This, from what I understood, passes a reference of the actual item being draw to… somewhere. Some instance of the item I have no idea where, but it works until here. If I do this:
What I think it should happen is: I get a reference to the item that I saved and actually worked before and try to modify it, but nothing happens. The print doesn’t even fire, not even an error.
So I just realized I have no idea where the items are actually stored and where I can go to change their properties, or if I even can do it. I can work around my problem if I put some item in the widget and work around the problem, but I think I need to understand exactly how this list works.
It seems to me that you need to use an array here. If not, you are getting the ref to the last added widget only.
Here is a quick guide : Blueprint Arrays | Unreal Engine Documentation
Yes, I see them and if I use the Event OnListItemObjectSet I can actually change their properties, but after that everything is lost into a limbo of objects.
You don’t add those widgets to a dedicated array but they should be accessible with the “get list items” you are using.
What if you print the length of this array? Does it give you the correct number?
These are the 5 items in the List. In my head they should be 100% working, makes no sense. If I print the name of the items on the event that actually passes a valid reference, they have the same name.
Maybe that could worth it to use a dedicated array. When you create the item widget and add it to the list view, add it to a ItemWidget array as well, and use this array instead
If I read the screenshots correctly you are adding ItemWidgets which are Widget Blueprints themselves. I don’t think that’s what you should normally be doing, the whole point of the ListView widget is that it only creates as many widgets of the configured Widget Class as necessary. Creating a widget for each item in the list anyway kind of works against that. Typical uses of ListView have two classes (plus the widget that contains the ListView). One containing the actual item data. And the other one that implements the UI for a single element and implements the UserObjectListEntry interface. The OnListItemObjectSet function holds a reference to an instance of the actual item data in its ListItemObject parameter.

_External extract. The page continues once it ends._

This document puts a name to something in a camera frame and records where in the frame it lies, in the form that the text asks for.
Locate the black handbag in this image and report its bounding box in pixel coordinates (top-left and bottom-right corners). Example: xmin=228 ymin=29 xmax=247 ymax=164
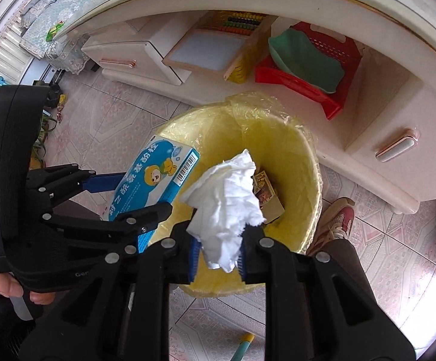
xmin=33 ymin=80 xmax=63 ymax=109

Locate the yellow lined trash bin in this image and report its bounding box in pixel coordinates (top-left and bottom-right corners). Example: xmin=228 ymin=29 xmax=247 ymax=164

So basically what may be happening is that you create Widgets that represent the item data and then the ListView creates additional Widgets that it actually uses to display those items.
God in heaven, thanks for the advice! I hacked my brain for 12 hours trying to understand all this, but I finally got it after seeing how the list is actually implemented in c++. They get an actual object that is not specified beforehand (I think any UObject may fit) and makes a widget for it. I could actually navigate the nodes after knowing that and what the references are for. Thank you again, brother!
What’s happening is that list view items are not always there.
They are dynamically added and removed. When in view, it will be added and the widget properties will be able to work.
Even if you had all of the widgets showing, you cannot access them as regular objects but as objects displayed by the listview container.
So let’s say you have 200 items.
If you show 5, only those 5 are represented and have available properties.
When you scroll, whatever is off screen is removed and a new item is added to the displayed list.
I wish there was an easier way to interact with this but the true way to do so is to use a list view manager that keeps track of every item that is added/removed and once you add/remove them, you use that same manager to manage the properties; essentially making the listview just a visual cosmetic that accompanies the manager.